What is being asked: The data is to be reproduced in full and without error.

Data below:
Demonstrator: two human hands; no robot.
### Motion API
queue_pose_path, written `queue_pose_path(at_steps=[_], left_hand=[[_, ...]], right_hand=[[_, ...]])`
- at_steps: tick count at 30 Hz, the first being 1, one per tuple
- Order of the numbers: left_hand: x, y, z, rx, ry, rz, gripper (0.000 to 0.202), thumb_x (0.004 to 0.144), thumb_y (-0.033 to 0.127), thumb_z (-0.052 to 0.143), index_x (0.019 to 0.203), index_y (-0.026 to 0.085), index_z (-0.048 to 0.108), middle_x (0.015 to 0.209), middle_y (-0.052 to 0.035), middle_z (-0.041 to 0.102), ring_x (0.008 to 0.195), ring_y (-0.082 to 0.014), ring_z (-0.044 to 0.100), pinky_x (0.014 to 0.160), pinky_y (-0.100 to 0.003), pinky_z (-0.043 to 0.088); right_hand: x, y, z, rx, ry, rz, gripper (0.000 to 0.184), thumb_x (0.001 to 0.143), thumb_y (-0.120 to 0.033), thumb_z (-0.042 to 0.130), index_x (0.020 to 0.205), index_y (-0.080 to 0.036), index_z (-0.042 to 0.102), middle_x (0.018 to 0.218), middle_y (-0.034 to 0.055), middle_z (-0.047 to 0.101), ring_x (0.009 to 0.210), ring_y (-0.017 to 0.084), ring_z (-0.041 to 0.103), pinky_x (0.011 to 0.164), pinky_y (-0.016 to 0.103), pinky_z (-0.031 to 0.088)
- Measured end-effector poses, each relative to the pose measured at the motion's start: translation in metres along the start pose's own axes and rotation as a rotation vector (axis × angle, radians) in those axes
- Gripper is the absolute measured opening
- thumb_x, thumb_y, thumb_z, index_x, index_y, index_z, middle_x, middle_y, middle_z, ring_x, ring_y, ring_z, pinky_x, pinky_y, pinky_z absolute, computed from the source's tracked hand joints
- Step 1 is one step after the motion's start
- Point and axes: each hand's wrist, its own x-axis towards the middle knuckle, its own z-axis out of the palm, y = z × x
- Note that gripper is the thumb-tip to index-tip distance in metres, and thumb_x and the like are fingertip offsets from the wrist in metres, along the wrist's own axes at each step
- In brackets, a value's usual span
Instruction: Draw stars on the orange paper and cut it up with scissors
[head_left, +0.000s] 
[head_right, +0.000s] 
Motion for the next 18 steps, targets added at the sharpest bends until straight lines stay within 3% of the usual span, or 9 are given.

Response:
Demonstrator: two human hands; no robot.
### Motion API
queue_pose_path, written `queue_pose_path(at_steps=[_], left_hand=[[_, ...]], right_hand=[[_, ...]])`
- at_steps: tick count at 30 Hz, the first being 1, one per tuple
- Order of the numbers: left_hand: x, y, z, rx, ry, rz, gripper (0.000 to 0.202), thumb_x (0.004 to 0.144), thumb_y (-0.033 to 0.127), thumb_z (-0.052 to 0.143), index_x (0.019 to 0.203), index_y (-0.026 to 0.085), index_z (-0.048 to 0.108), middle_x (0.015 to 0.209), middle_y (-0.052 to 0.035), middle_z (-0.041 to 0.102), ring_x (0.008 to 0.195), ring_y (-0.082 to 0.014), ring_z (-0.044 to 0.100), pinky_x (0.014 to 0.160), pinky_y (-0.100 to 0.003), pinky_z (-0.043 to 0.088); right_hand: x, y, z, rx, ry, rz, gripper (0.000 to 0.184), thumb_x (0.001 to 0.143), thumb_y (-0.120 to 0.033), thumb_z (-0.042 to 0.130), index_x (0.020 to 0.205), index_y (-0.080 to 0.036), index_z (-0.042 to 0.102), middle_x (0.018 to 0.218), middle_y (-0.034 to 0.055), middle_z (-0.047 to 0.101), ring_x (0.009 to 0.210), ring_y (-0.017 to 0.084), ring_z (-0.041 to 0.103), pinky_x (0.011 to 0.164), pinky_y (-0.016 to 0.103), pinky_z (-0.031 to 0.088)
- Measured end-effector poses, each relative to the pose measured at the motion's start: translation in metres along the start pose's own axes and rotation as a rotation vector (axis × angle, radians) in those axes
- Gripper is the absolute measured opening
- thumb_x, thumb_y, thumb_z, index_x, index_y, index_z, middle_x, middle_y, middle_z, ring_x, ring_y, ring_z, pinky_x, pinky_y, pinky_z absolute, computed from the source's tracked hand joints
- Step 1 is one step after the motion's start
- Point and axes: each hand's wrist, its own x-axis towards the middle knuckle, its own z-axis out of the palm, y = z × x
- Note that gripper is the thumb-tip to index-tip distance in metres, and thumb_x and the like are fingertip offsets from the wrist in metres, along the wrist's own axes at each step
- In brackets, a value's usual span
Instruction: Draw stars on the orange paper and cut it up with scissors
[head_left, +0.000s] 
[head_right, +0.000s] 
Motion for the next 18 steps, targets added at the sharpest bends until straight lines stay within 3% of the usual span, or 9 are given.

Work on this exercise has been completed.